FastWARC

Resiliparse FastWARC API documentation.

WARC

class fastwarc.warc.WarcRecordType(value)

An enumeration.

Enum indicating a WARC record’s type as given by its WARC-Type header. Multiple types can be combined with boolean operators for filtering records.

unknown = 512

Special type: unknown record type (filter only)

any_type = 65535

Special type: any record type (filter only)

no_type = 0

Special type: no record type (filter only)

warcinfo = 2
response = 4
resource = 8
request = 16
metadata = 32
revisit = 64
conversion = 128
continuation = 256
class fastwarc.warc.ArchiveIterator(self, stream, record_types=any_type, parse_http=True, min_content_length=-1, max_content_length=-1, func_filter=None, verify_digests=False, strict_mode=True, auto_decode='none')

Bases: object

WARC record stream iterator.

Parameters:
  • stream – input stream (preferably an IOStream, but any file-like Python object is fine)
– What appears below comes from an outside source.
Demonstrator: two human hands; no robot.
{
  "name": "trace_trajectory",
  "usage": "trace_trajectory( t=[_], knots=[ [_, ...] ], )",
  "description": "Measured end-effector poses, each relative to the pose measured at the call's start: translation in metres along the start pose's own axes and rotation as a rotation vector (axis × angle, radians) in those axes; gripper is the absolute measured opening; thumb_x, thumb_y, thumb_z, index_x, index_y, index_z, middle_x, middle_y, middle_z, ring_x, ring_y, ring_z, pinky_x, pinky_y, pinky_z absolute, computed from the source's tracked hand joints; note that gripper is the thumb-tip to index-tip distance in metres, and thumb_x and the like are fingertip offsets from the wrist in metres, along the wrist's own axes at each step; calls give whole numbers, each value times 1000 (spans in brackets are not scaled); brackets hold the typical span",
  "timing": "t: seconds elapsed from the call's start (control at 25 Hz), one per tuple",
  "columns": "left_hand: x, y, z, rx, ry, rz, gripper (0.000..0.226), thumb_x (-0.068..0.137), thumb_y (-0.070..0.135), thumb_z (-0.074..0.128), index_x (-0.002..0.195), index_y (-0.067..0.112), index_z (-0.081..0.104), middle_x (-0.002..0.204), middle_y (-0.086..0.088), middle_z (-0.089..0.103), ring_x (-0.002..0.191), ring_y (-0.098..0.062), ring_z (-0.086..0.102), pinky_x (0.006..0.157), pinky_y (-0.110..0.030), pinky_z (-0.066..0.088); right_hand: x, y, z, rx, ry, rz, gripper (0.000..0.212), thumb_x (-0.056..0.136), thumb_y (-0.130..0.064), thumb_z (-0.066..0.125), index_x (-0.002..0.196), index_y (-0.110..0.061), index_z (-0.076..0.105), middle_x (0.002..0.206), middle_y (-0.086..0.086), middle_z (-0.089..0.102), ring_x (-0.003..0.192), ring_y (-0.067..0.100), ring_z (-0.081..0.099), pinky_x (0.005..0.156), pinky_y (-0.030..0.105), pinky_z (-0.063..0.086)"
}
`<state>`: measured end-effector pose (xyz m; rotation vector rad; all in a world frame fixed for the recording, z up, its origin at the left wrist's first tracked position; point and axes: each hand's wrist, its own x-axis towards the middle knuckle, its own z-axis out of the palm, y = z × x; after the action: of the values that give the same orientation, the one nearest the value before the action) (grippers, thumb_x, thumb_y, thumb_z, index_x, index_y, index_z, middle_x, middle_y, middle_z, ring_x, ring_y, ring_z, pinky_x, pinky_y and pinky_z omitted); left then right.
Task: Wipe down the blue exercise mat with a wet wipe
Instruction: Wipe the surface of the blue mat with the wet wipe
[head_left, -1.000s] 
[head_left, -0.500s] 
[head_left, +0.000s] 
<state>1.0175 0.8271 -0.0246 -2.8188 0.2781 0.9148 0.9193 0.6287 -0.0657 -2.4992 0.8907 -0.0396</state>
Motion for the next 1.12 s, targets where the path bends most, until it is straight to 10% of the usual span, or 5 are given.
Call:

  • parse_http (bool) – whether to parse HTTP records automatically (disable for better performance if not needed)

  • record_types (int) – bitmask of WarcRecordType record types to return (others will be skipped)

  • min_content_length (int) – skip records with Content-Length less than this

  • max_content_length (int) – skip records with Content-Length large than this

  • func_filter (Callable) – Python callable taking a WarcRecord and returning a bool for further record filtering

  • verify_digests (bool) – skip records which have no or an invalid block digest

  • strict_mode (bool) – enforce strict spec compliance (setting this to False will enable quirks such as LF instead of CRLF for headers, missing Content-Length or otherwise malformed records)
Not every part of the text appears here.